* _Brief_:
State how many lines of the material below contain the word "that". Add nothing else.

* _Given information_:

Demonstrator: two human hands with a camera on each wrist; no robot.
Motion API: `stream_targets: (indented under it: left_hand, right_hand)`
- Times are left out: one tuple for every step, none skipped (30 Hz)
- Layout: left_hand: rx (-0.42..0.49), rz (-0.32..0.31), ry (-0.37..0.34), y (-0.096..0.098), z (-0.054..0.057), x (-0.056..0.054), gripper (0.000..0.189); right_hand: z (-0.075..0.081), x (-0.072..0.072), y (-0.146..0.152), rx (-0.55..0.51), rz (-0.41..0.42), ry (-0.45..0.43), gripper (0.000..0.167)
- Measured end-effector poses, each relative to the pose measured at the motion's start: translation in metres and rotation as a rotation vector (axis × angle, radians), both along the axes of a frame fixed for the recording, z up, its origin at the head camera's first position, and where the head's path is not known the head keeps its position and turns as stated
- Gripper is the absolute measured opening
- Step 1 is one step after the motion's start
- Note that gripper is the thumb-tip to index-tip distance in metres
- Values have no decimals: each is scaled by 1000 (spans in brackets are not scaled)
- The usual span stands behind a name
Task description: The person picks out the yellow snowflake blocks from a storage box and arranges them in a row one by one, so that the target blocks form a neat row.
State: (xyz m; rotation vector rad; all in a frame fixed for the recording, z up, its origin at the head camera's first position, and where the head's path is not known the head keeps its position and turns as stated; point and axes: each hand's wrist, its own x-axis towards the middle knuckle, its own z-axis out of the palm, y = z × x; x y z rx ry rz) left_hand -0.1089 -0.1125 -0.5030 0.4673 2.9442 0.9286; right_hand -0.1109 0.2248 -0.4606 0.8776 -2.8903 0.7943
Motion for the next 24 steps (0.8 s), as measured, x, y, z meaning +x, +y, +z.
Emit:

* _Task solution_:
2